The point of this blog was never to sit idly waiting for me to remember it. I hoped to do more writing here of various kinds. I hoped that this would give me more reason and desire to write, to get back into the habit of writing regularly.
I've let the internet rule most of my days lately. Aside from constantly checking bloglines to see if there are new posts, I find that I keep getting dragged to blogs that I wouldn't normally bother with. I'm proud of some of the writing I've done in some comments to some fools. I can even make decent comments to the smart and nice people that I feel a camaraderie with in this crazy internet/blogging/homeschooling world that's growing so wonderfully.

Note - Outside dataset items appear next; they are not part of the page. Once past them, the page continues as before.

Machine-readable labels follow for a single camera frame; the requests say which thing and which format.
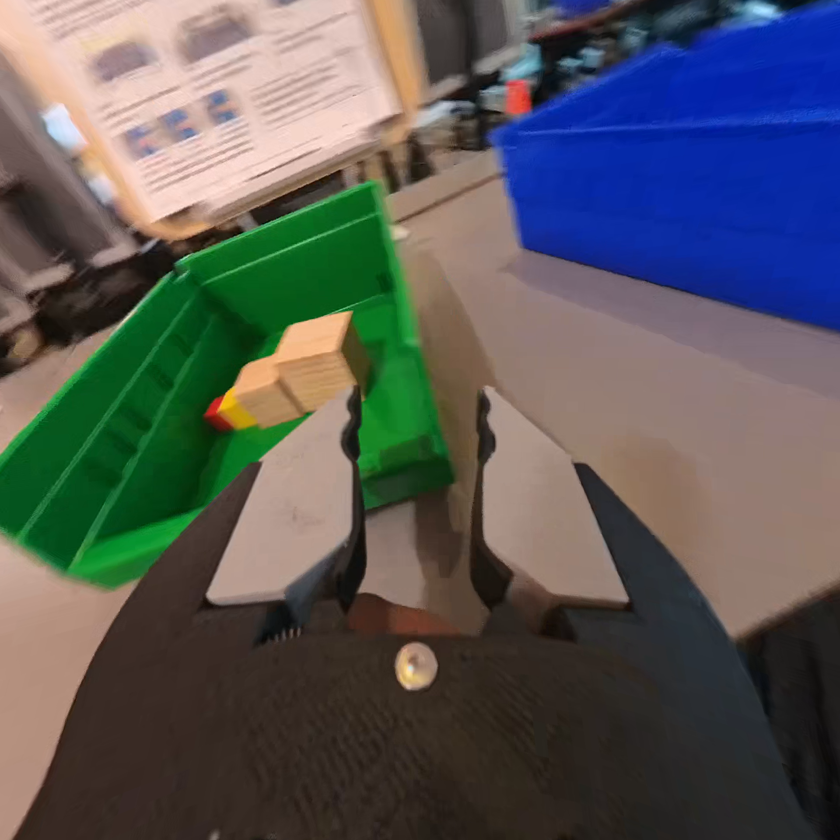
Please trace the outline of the blue plastic bin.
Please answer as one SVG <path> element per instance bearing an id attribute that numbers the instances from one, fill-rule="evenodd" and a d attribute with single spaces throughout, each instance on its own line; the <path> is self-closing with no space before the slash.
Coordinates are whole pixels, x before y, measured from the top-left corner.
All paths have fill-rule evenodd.
<path id="1" fill-rule="evenodd" d="M 523 248 L 838 330 L 838 2 L 650 49 L 491 140 Z"/>

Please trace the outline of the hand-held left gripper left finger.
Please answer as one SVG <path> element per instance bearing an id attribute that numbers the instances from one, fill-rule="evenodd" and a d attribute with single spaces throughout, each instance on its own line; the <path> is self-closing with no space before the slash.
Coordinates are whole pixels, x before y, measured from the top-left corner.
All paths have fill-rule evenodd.
<path id="1" fill-rule="evenodd" d="M 358 386 L 343 389 L 258 462 L 211 604 L 312 607 L 335 586 L 364 521 L 361 405 Z"/>

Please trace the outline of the person's dark clothing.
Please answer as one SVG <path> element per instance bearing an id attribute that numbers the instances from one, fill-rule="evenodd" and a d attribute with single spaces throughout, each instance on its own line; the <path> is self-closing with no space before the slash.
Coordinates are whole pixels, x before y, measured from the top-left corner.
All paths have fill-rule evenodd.
<path id="1" fill-rule="evenodd" d="M 795 798 L 820 838 L 839 838 L 839 594 L 739 646 Z"/>

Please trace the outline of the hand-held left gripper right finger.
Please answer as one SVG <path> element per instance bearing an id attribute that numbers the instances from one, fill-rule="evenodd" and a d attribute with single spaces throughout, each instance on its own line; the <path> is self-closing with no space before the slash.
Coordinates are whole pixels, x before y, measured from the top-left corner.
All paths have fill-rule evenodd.
<path id="1" fill-rule="evenodd" d="M 572 457 L 494 387 L 479 392 L 476 428 L 469 574 L 483 605 L 627 609 Z"/>

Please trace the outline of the large wooden cube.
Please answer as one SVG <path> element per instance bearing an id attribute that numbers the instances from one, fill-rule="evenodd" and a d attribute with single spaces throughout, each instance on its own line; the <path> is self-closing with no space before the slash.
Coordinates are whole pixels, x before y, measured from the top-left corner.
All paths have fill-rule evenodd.
<path id="1" fill-rule="evenodd" d="M 281 383 L 302 413 L 319 410 L 345 389 L 368 393 L 371 358 L 352 311 L 294 322 L 283 332 L 273 355 Z"/>

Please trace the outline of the grey panel rack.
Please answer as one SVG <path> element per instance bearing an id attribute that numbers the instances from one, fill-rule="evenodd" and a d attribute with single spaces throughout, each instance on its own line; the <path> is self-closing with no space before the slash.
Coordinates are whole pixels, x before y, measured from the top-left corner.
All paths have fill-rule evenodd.
<path id="1" fill-rule="evenodd" d="M 46 345 L 123 319 L 144 296 L 139 248 L 49 134 L 39 102 L 1 64 L 2 374 Z"/>

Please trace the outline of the medium wooden cube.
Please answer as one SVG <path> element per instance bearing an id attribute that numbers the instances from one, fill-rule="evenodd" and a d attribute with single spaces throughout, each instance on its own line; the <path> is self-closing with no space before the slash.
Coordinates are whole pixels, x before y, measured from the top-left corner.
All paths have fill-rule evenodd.
<path id="1" fill-rule="evenodd" d="M 306 414 L 282 381 L 273 355 L 244 365 L 232 391 L 237 404 L 262 429 L 297 421 Z"/>

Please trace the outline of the yellow cube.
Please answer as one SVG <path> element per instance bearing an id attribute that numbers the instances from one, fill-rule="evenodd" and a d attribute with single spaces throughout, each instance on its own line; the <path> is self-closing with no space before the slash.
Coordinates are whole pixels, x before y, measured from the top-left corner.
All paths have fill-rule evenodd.
<path id="1" fill-rule="evenodd" d="M 258 425 L 257 420 L 237 398 L 235 388 L 231 387 L 216 403 L 216 418 L 232 430 L 243 431 Z"/>

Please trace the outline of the green plastic bin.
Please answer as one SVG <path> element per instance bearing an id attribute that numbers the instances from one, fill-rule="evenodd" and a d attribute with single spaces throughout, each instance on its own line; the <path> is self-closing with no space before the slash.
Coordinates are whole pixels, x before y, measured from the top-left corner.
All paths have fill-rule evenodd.
<path id="1" fill-rule="evenodd" d="M 205 419 L 286 327 L 351 311 L 372 362 L 358 461 L 367 511 L 455 478 L 381 188 L 354 186 L 189 255 L 13 439 L 2 534 L 59 572 L 142 577 L 239 472 L 301 420 Z"/>

In addition, and as a shitty excuse, I've let my online time grow to encompass so much of my day that I don't allow myself time for much else. My patience with the boys has diminished because of this as well. I can't blame the internets for my own problem, no matter how much I'd like.
Basically, I need to refocus myself and my energies. Even cooking meals has slid to a place of unimportance that really should embarrass me. I've allowed the boys unending hours of television, and they've proven that they will watch just about any cartoon, even if they saw the exact same episode mere hours ago.
All that to say, I should spend less time fucking off around these parts, but I don't know how likely that is. I really need to get off my ass and do lots of things. The computer aint going to do it for me, so I guess it really is up to me.
Okay, now I've said to much. The computer can hear me I think, and it knows what I'm saying. I don't think I'm making it happy, and I'm afraid it's going to do something. I'm sorry, computer. It's not you; it's me.